First of all, let me get something out of the way. You can attach all sorts of commentary, and meanings, to Vermeer’s painting, if you like. It struck me this morning—a year and a half after I saw Vermeer’s painting—that it’s almost a secular version of the Madonna and Child. Someone must have called attention to this already, but everything about the painting radiates that quiet sense of luminous devotion which one artist after another has brought to the figures of mother and child in Christian iconography. She doesn’t hold the pitcher in her arms, but almost. She pours the milk in a mundane, middle class setting, and her tough complexion looks almost sun-burned on one cheekbone, yet her expression glows with serenity and love. She gazes down at that pitcher with great care, and cradles it with one hand as delicately as a baby. And she’s pouring milk, no less. She isn’t simply a classic maternal figure, she’s a stand-in for everyone’s mother—including the viewer’s. There’s no question that Vermeer was trying to convey, with his art, an overwhelming sense of the love and beauty inherent in the most commonplace moments of the most routine life of domestic service.

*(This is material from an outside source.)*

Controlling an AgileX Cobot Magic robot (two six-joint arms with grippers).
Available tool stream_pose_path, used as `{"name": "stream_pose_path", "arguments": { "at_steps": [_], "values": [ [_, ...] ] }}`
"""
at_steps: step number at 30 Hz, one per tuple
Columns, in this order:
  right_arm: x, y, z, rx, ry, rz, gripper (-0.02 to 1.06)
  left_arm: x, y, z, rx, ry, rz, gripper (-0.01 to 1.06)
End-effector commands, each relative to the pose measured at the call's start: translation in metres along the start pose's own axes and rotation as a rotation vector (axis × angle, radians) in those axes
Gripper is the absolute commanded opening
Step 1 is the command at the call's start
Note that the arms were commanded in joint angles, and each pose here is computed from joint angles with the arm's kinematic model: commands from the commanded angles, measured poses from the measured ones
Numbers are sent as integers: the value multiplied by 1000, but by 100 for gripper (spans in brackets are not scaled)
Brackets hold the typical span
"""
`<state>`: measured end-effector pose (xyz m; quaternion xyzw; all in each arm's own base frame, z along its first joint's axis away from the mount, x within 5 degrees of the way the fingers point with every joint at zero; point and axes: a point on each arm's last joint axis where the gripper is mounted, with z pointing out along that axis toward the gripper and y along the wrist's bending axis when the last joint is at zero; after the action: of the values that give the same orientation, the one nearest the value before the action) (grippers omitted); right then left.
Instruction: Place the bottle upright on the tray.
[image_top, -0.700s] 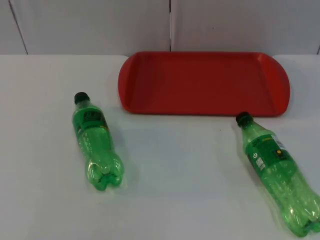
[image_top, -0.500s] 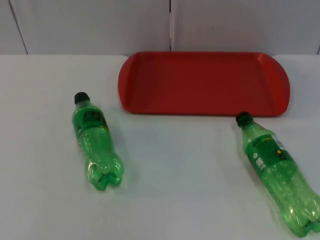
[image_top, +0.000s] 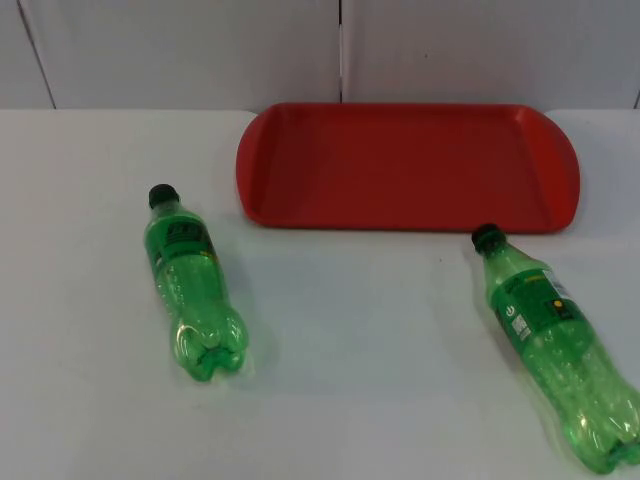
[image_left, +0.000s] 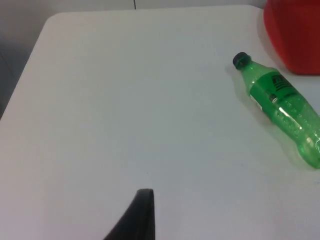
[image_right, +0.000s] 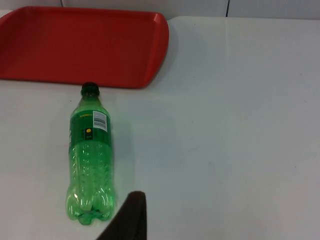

Yet you can put all that aside. It’s the purely formal qualities of the work, his handling of light and color, the way he conveys the complex topography of a basket or a loaf of bread with tiny, discreet globes of light—the feeling he gets from his yellows and blues—that give this interior, and most of his other interiors, a quality of transcendence. This is why Vermeer is so venerated. He’s a fellow who lived in the same building as an inn and raised eleven children, which is probably partly why he left behind only 36 paintings. He invested a world, an entire vision of life, into each one. He depicted moments most people, in reality, wouldn’t pause to watch, or even remember noticing, in their own lives. And yet because of the way he painted these moments, they offer the viewer a sense of rare privilege, as if you’re seeing something for the first time. Which you are, if you’re standing in front of Milkmaid, as I did, without ever seeing the painting before—you’re seeing the operation of a unique genius at the height of his talent. But mostly your sense of awe derives from the way in which you seem to glimpse something eternal shining through the temporal accidents of this woman’s daily work. Everything looks real enough to touch, with no distortion other than what the physics of oil paint and brush unavoidably bring to the canvas—which are the record of the thousands choices Vermeer made as he brought forth his lights and darks, his yellows and blues. Somehow, because you are looking at this facsimile of a woman pouring milk—rather than the actual woman—you see something deeply significant and beautiful that inheres within every moment of a person’s life. And nothing has really been added here, no consciously stylistic flourishes or expressions of Vermeer’s personality. You are gazing at a small rectangular object consisting of nothing but cloth and minerals. The actual scene of a woman pouring milk wouldn’t even catch my eye, as I went about my day, back home, in my own kitchen. My wife pours it every morning. Trust me, I don’t watch. (Though having seen this painting, maybe I should give it a try.)

None of this is news to anyone who pays any attention to painting. The question is: why is this the case? How in the world can a painting, in this case Vermeer’s assiduous effort to represent the way actual life looks—in other words, to show exactly what anyone would see at a glance into a kitchen—the way sunlight falls, the way one pane of the overhead window remains broken, the way the maid’s face isn’t pretty, but weathered and roughened by years of labor, indoors and out, the way all the imperfections of a particular human life emerge in a well-worn working space, you can almost feel her aches and pains—and yet all the viewer sees is universality and perfection. Those are the words that come to mind when you look at a great Vermeer. Other words tend to tag along: eternal, ineffable, radiant. I would all of these perceptions point to the heart of why painting matters–and yet what makes this kind of seeing so powerful and crucial remains, in some essential way, totally mysterious.